Electricity in Russia

Electricity in Russia is 220V/50Hz and typical wall sockets there use two round prongs, whereas standard U.S. electrical outlets operate on 120V/60Hz and use two flat holes (you probably already knew that). If you fail to plan for these differences your electrical devices may not work there, or even worse, they may be damaged, or even worse still, you may burn down your hotel or apartment building!

Unfortunately, it's more complicated than just voltage. Personally I'm not even qualified to write the "Idiot's Guide to Electricity", but from what I read you need different voltage transformations for "electronic items" (laptops, phones, cameras, etc.), "heating items" (irons, blow dryers, etc.), and "motorized items" (many electric shavers, etc.). AND, although many recent model laptops, phones, and cameras operate on "dual voltage" (no voltage transformations are needed), they warn you AGAINST plugging them into a voltage converter/transformer.

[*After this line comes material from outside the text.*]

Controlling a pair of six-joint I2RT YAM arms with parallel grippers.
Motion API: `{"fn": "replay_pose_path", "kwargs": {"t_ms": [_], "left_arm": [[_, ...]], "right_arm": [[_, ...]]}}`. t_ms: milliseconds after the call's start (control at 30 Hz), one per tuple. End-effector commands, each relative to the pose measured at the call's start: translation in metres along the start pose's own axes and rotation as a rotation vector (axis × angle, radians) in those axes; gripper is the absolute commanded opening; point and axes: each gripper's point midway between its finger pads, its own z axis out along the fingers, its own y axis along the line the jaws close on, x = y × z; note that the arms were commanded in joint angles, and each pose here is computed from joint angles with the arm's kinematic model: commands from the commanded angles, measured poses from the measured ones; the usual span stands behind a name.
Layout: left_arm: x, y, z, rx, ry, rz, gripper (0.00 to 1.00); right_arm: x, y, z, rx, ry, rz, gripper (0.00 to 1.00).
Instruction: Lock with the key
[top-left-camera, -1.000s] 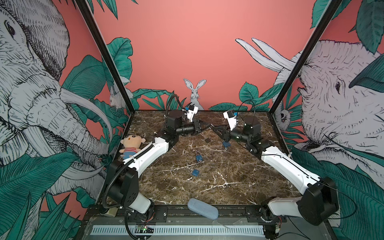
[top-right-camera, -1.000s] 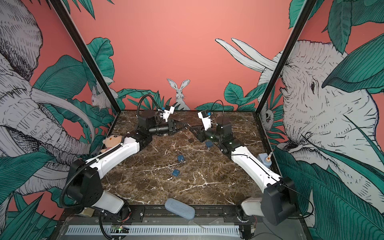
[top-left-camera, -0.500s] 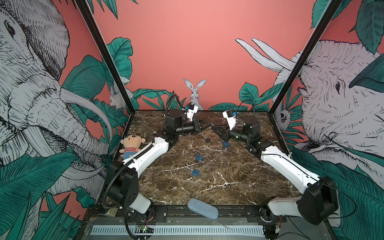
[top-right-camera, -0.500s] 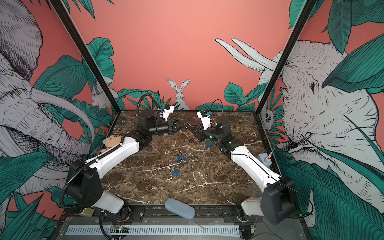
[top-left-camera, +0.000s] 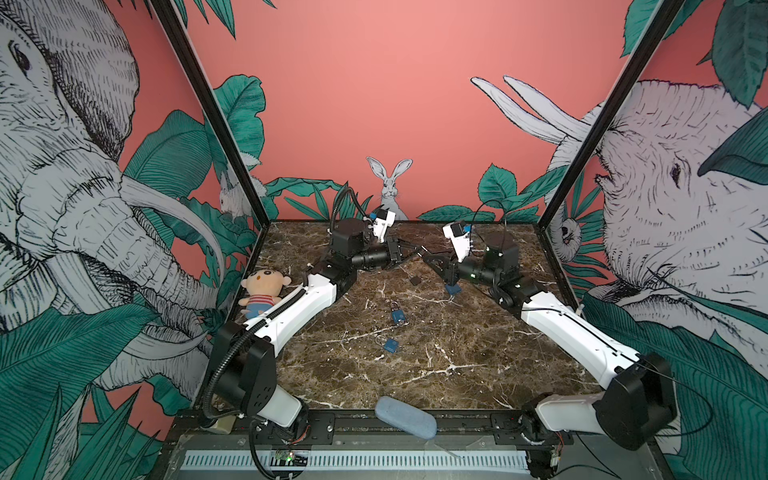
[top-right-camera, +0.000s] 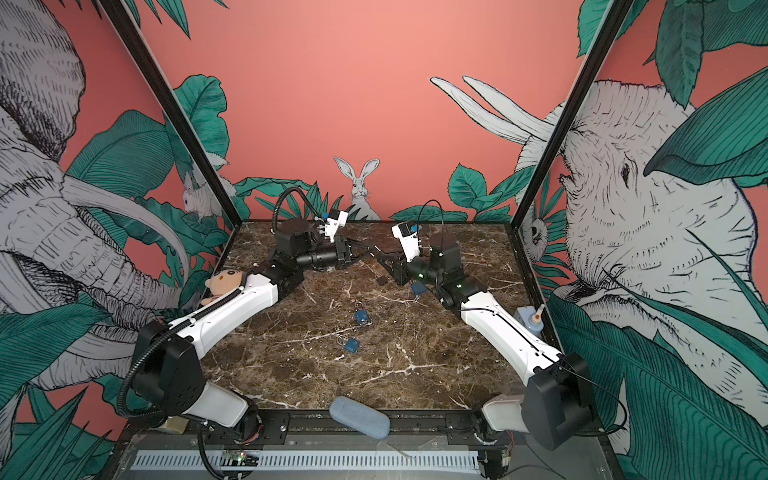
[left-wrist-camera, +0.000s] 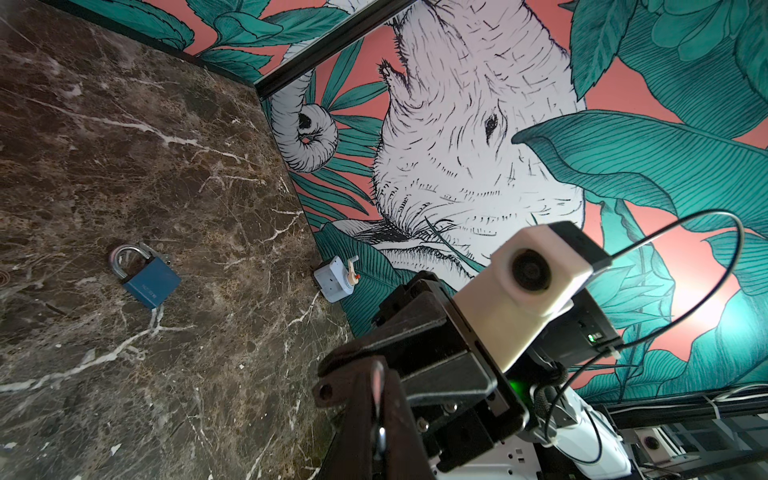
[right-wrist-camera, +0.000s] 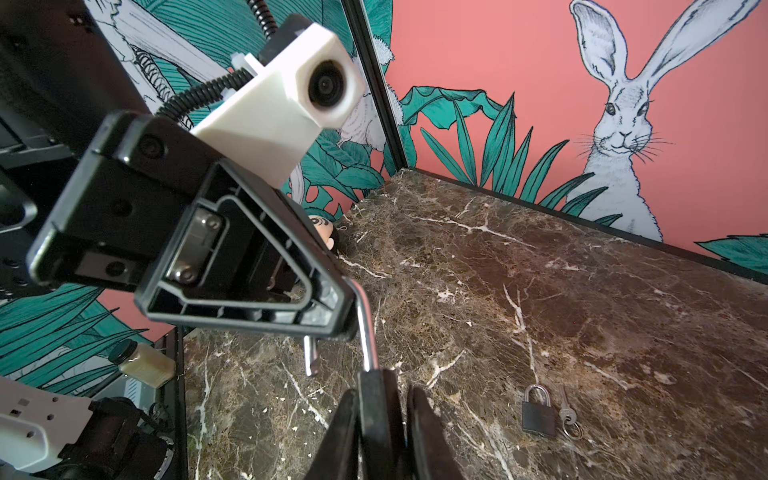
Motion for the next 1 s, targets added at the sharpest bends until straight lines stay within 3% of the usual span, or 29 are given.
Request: {"fn": "replay_pose_path", "kwargs": {"t_ms": [0, 133, 300, 333, 367, 400, 667, 967], "left_arm": [[-0.007, -0.044, -0.012, 0.079, -0.028, 0.094, 0.0], [-0.006, -0.043, -0.013, 0.076, -0.027, 0.098, 0.0], [-0.004, -0.038, -0.015, 0.039, -0.024, 0.128, 0.0], [-0.003, -0.035, -0.015, 0.018, -0.02, 0.138, 0.22], [-0.003, -0.032, -0.016, -0.005, -0.019, 0.149, 0.32], [-0.004, -0.031, -0.018, -0.019, -0.019, 0.163, 0.33], [-0.017, -0.019, -0.047, -0.059, -0.063, 0.193, 0.38], [0.01, -0.014, -0.046, -0.016, 0.067, 0.186, 0.42]], "right_arm": [[-0.015, 0.002, -0.006, 0.019, -0.042, -0.026, 0.15], [-0.016, 0.001, -0.008, 0.03, -0.042, -0.024, 0.0], [-0.015, 0.004, -0.009, 0.018, -0.015, 0.008, 0.0], [-0.014, 0.005, -0.009, 0.007, -0.002, 0.029, 0.0], [-0.014, 0.007, -0.009, -0.009, 0.009, 0.052, 0.0], [-0.013, 0.009, -0.01, -0.03, 0.023, 0.079, 0.0], [0.012, 0.014, -0.02, -0.132, 0.133, 0.238, 0.0], [0.023, 0.041, -0.027, -0.324, 0.173, 0.366, 0.0]]}}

Fortunately you can get dual-purpose step-down transformer that will work with both "heating" and "non-heating" devices, or with "motorized" and "electronic" devices. I know exactly what you are thinking: Why not just have one transformer that just works on EVERYTHING? Sorry, that would be far too easy, and I would have nothing to write about here :-)

Fortunately the real solution to all this is really pretty simple. If you want to avoid having to figure out what kind of crazy step-down transformer/converters you need and loading your luggage with 20 lbs. of this kind of stuff to accommodate electricity in Russia, just bring "dual-voltage" devices!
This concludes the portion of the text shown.